* **Your assignment**
Without leaving anything out, print every line of the data.

* **Provided data**
=-=-=-=-=

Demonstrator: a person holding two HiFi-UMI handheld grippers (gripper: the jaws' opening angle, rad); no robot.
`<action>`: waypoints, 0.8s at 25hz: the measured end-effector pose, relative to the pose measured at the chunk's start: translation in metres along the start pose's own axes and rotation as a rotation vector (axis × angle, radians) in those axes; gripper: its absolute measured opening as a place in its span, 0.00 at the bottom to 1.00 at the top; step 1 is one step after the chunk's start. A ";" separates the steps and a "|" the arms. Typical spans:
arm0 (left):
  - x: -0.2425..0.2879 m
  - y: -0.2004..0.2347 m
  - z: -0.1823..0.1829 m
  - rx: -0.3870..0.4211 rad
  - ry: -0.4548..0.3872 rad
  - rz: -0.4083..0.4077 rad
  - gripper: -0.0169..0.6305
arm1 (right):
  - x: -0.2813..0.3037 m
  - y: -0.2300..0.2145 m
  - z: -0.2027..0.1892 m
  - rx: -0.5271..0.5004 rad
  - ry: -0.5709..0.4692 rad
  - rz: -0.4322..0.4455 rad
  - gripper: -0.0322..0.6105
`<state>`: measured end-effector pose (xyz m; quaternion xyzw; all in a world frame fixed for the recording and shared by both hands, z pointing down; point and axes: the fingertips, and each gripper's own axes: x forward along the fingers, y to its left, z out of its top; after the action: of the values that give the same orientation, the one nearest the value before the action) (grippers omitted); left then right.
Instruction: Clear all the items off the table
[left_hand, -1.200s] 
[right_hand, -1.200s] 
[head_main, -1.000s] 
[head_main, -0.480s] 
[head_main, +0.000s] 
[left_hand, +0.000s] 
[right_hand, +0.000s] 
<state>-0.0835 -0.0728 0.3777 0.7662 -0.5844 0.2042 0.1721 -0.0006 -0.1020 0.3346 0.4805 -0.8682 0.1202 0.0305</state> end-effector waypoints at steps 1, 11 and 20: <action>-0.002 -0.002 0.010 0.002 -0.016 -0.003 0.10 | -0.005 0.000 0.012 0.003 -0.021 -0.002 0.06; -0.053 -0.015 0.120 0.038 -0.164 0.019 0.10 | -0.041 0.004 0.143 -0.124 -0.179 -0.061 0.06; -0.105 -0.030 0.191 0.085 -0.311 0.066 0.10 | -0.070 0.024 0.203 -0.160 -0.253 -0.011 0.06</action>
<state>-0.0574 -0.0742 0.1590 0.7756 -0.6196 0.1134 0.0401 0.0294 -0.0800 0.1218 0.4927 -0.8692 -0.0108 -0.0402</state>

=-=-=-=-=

* **Expected answer**
Demonstrator: a person holding two HiFi-UMI handheld grippers (gripper: the jaws' opening angle, rad); no robot.
`<action>`: waypoints, 0.8s at 25hz: the measured end-effector pose, relative to the pose measured at the chunk's start: translation in metres along the start pose's own axes and rotation as a rotation vector (axis × angle, radians) in those axes; gripper: its absolute measured opening as a place in its span, 0.00 at the bottom to 1.00 at the top; step 1 is one step after the chunk's start. A ";" separates the steps and a "|" the arms. Typical spans:
arm0 (left):
  - x: -0.2425..0.2879 m
  - y: -0.2004..0.2347 m
  - z: -0.1823..0.1829 m
  - rx: -0.3870..0.4211 rad
  - ry: -0.4548..0.3872 rad
  - rz: -0.4083..0.4077 rad
  - gripper: -0.0169..0.6305
arm1 (right):
  - x: -0.2813..0.3037 m
  - y: -0.2300..0.2145 m
  - z: -0.2027..0.1892 m
  - rx: -0.5271..0.5004 rad
  - ry: -0.5709..0.4692 rad
  - rz: -0.4322..0.4455 rad
  - gripper: -0.0322..0.6105
`<state>`: measured end-effector pose (xyz m; quaternion xyzw; all in a world frame fixed for the recording and shared by both hands, z pointing down; point and axes: the fingertips, and each gripper's own axes: x forward along the fingers, y to its left, z out of its top; after the action: of the values that give the same orientation, the one nearest the value before the action) (grippers omitted); left then right.
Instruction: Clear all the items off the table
[left_hand, -1.200s] 
[right_hand, -1.200s] 
[head_main, -1.000s] 
[head_main, -0.480s] 
[head_main, +0.000s] 
[left_hand, +0.000s] 
[right_hand, +0.000s] 
<state>-0.0835 -0.0728 0.3777 0.7662 -0.5844 0.2042 0.1721 -0.0006 -0.1020 0.3346 0.4805 -0.8682 0.1202 0.0305</state> end-effector waypoints at steps 1, 11 and 20: <action>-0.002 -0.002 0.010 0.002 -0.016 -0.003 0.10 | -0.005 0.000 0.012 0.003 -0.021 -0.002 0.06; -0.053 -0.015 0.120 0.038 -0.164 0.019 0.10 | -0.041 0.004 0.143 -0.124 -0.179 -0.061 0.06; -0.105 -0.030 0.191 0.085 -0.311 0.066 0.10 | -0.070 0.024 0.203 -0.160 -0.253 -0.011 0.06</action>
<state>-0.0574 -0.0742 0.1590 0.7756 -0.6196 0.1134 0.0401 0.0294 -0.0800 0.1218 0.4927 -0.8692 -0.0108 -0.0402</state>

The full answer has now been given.